Papa Don't Preach - Writing and Inspiration

Writing and Inspiration

During the autumn of 1985, Madonna started writing and recording songs for her third studio album, True Blue. She brought back Steve Bray and hired a new songwriter collaborator, Patrick Leonard, to help her co-write eight of the album's nine tracks. The album's first track "Papa Don't Preach", was written by Brian Elliot, who described it as "a love song, maybe framed a little bit differently". The song is based on teen gossip he heard outside his studio, which has a large front window that doubles as a mirror where schoolgirls from the North Hollywood High School in Los Angeles regularly stopped to fix their hair and chat.
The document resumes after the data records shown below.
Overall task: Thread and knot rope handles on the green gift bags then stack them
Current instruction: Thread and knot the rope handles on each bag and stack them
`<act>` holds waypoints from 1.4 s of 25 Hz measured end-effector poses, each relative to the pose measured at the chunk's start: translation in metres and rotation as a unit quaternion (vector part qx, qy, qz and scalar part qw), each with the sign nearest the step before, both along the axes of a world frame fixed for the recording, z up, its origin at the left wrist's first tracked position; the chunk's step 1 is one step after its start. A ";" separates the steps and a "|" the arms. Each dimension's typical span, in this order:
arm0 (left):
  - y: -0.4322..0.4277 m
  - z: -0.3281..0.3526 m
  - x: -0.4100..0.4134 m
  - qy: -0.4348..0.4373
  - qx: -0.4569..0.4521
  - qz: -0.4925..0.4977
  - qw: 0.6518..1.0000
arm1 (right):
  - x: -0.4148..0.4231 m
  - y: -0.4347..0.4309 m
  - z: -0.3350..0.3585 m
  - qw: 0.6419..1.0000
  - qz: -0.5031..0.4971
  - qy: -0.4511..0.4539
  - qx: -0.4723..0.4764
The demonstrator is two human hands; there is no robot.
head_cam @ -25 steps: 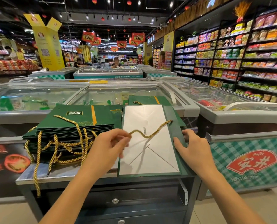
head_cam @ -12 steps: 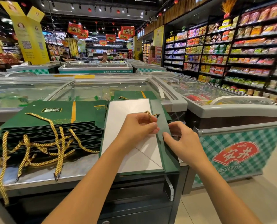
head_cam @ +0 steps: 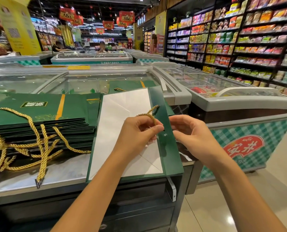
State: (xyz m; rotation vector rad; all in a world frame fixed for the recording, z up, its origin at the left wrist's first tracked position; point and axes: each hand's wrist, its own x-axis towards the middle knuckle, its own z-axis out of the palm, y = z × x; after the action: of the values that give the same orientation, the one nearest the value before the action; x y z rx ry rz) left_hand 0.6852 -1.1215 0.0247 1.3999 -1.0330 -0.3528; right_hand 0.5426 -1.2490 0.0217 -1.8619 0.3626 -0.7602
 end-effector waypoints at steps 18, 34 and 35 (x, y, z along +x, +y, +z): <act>-0.003 -0.006 0.000 -0.070 0.026 0.005 0.997 | -0.004 0.002 0.003 0.998 0.028 0.042 -0.037; -0.006 -0.004 0.003 -0.063 0.047 0.091 0.993 | -0.004 -0.002 -0.003 0.992 -0.056 0.001 -0.111; -0.006 -0.005 0.003 -0.062 0.047 0.090 0.993 | -0.004 -0.002 -0.004 0.992 -0.072 -0.017 -0.099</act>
State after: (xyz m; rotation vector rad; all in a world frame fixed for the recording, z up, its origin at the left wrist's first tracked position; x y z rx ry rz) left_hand 0.6886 -1.1277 0.0197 1.6029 -0.9914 -0.1860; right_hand 0.5390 -1.2506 0.0173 -2.0211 0.4141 -0.9541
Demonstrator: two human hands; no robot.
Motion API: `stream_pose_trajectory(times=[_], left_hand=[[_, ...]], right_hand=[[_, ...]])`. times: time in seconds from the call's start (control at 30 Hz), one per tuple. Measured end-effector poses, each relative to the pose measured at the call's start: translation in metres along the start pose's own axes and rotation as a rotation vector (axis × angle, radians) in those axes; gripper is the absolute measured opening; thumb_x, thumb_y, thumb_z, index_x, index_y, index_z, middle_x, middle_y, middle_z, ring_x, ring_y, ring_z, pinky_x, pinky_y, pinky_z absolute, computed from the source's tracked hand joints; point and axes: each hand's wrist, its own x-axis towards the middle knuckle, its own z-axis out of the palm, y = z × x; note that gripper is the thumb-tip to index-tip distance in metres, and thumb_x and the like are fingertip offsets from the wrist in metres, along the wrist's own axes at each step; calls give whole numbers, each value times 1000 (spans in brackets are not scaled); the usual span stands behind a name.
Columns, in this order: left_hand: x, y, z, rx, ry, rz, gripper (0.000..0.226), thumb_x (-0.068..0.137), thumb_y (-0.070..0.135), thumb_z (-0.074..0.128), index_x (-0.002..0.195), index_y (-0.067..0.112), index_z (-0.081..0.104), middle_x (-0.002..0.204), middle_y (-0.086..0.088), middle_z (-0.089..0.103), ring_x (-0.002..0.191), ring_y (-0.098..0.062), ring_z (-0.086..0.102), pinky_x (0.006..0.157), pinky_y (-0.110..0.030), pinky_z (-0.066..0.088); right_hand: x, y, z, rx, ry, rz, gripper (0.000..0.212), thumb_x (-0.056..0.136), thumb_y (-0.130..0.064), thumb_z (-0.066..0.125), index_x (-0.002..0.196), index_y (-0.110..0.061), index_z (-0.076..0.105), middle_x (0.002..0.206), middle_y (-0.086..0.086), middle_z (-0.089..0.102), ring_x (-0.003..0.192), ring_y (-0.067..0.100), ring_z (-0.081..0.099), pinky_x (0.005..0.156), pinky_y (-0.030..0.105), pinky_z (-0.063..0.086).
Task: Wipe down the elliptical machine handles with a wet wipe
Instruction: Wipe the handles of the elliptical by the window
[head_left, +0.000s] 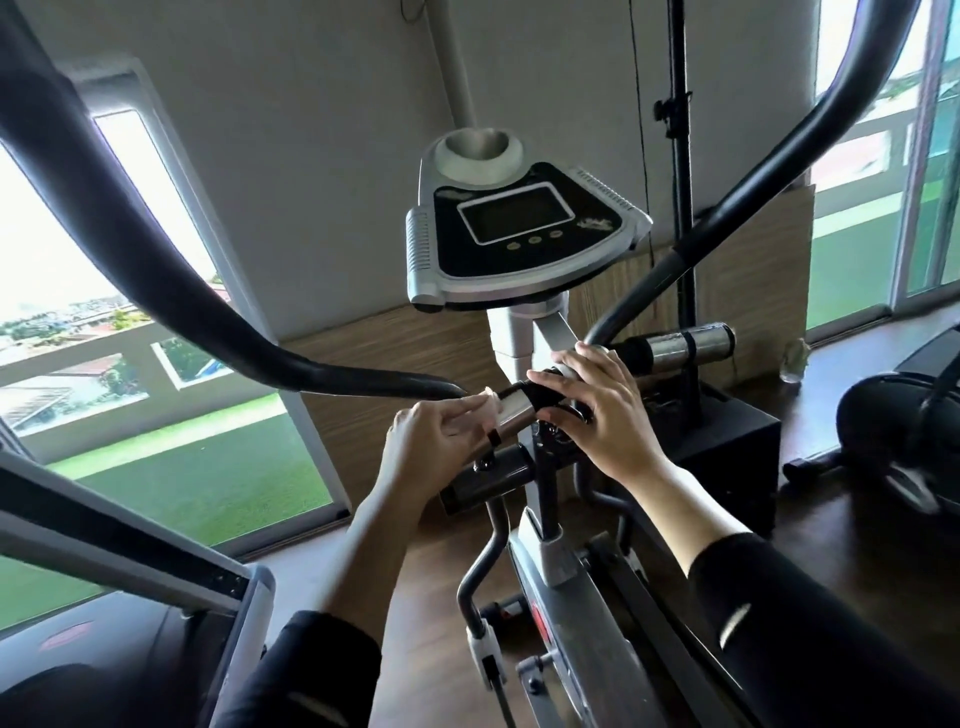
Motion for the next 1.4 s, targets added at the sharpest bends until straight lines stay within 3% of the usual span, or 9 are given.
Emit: stream_pose_trajectory(times=[0.2,0.37,0.53,0.67,0.77,0.93,1.2,1.3,1.4], left_hand=[[-11,-1,3,20,144,69,25,79,34,76,103,33,74,86,6,74,67,1,58,62,-5,38],[-18,-7,31,68,305,274,33,73,22,77,106,19,74,102,0,73,90,-19,65,83,-44,54],[-43,-42,32,255,506,474,30,82,23,65,109,14,72,109,-5,70,99,-17,56,94,-39,44],[-46,-40,29,218,495,368,27,82,26,64,105,14,74,102,-4,68,92,-17,53,82,-40,50],[-49,-29,25,135,456,224,32,69,18,84,100,21,75,96,1,67,92,-15,51,78,-35,48],[-59,-13,18,1,420,110,31,71,16,83,99,27,75,97,4,67,90,-21,58,78,-30,37],[-108,-18,30,-277,306,80,23,72,12,82,90,26,77,91,7,71,85,-4,56,77,-40,53],[-135,-24,39,-264,117,112,18,75,15,80,87,28,78,91,8,74,87,-13,64,78,-39,55],[-168,-34,47,-377,-155,75,17,78,22,76,89,35,77,95,13,72,93,-11,64,85,-35,52]], right_hand=[[-1,-1,1,-21,-37,22,51,89,-60,43,128,-32,60,139,4,53,138,22,32,114,55,25],[-2,-5,-3,-70,-107,66,58,88,-69,34,132,-37,54,147,0,45,144,18,25,121,45,11],[-2,-9,-3,-62,-134,108,61,88,-73,27,134,-42,49,150,-2,41,146,19,20,121,41,4],[1,-15,-9,-85,-196,131,56,88,-67,36,136,-41,46,152,-1,37,147,21,17,120,40,3],[-3,-29,-14,-98,-204,157,52,90,-55,50,137,-34,49,154,-1,33,147,21,16,120,43,15],[-35,-67,-19,-161,-162,211,57,91,-59,34,131,-26,57,139,0,51,130,18,43,108,38,39],[-101,-119,-35,-281,-231,424,57,91,-56,31,129,-23,57,125,-5,58,117,17,51,100,36,43],[-145,-138,-39,-406,-259,544,39,96,-43,46,129,-23,56,123,-4,59,115,19,52,98,35,43],[-193,-174,-38,-487,-260,682,46,94,-49,36,124,-22,60,119,-1,61,111,22,56,94,37,45]])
The song was sent to Madonna by Michael Ostin, the same Warner Bros. executive that discovered "Like a Virgin". Madonna only contributed with some minor lyrical revisions, making "Papa Don't Preach" the only song in the album that she did not have a strong hand in writing. In 2009, during an interview with Rolling Stone Madonna was asked by the interviewer Austin Scaggs as to why the theme of the song was meaningful to her. She replied saying,

just fit right in with my own personal zeitgeist of standing up to male authorities, whether it's the pope, or the Catholic Church or my father and his conservative, patriarchal ways. For 'Papa Don't Preach' there were so many opinions – that's why I thought it was so great.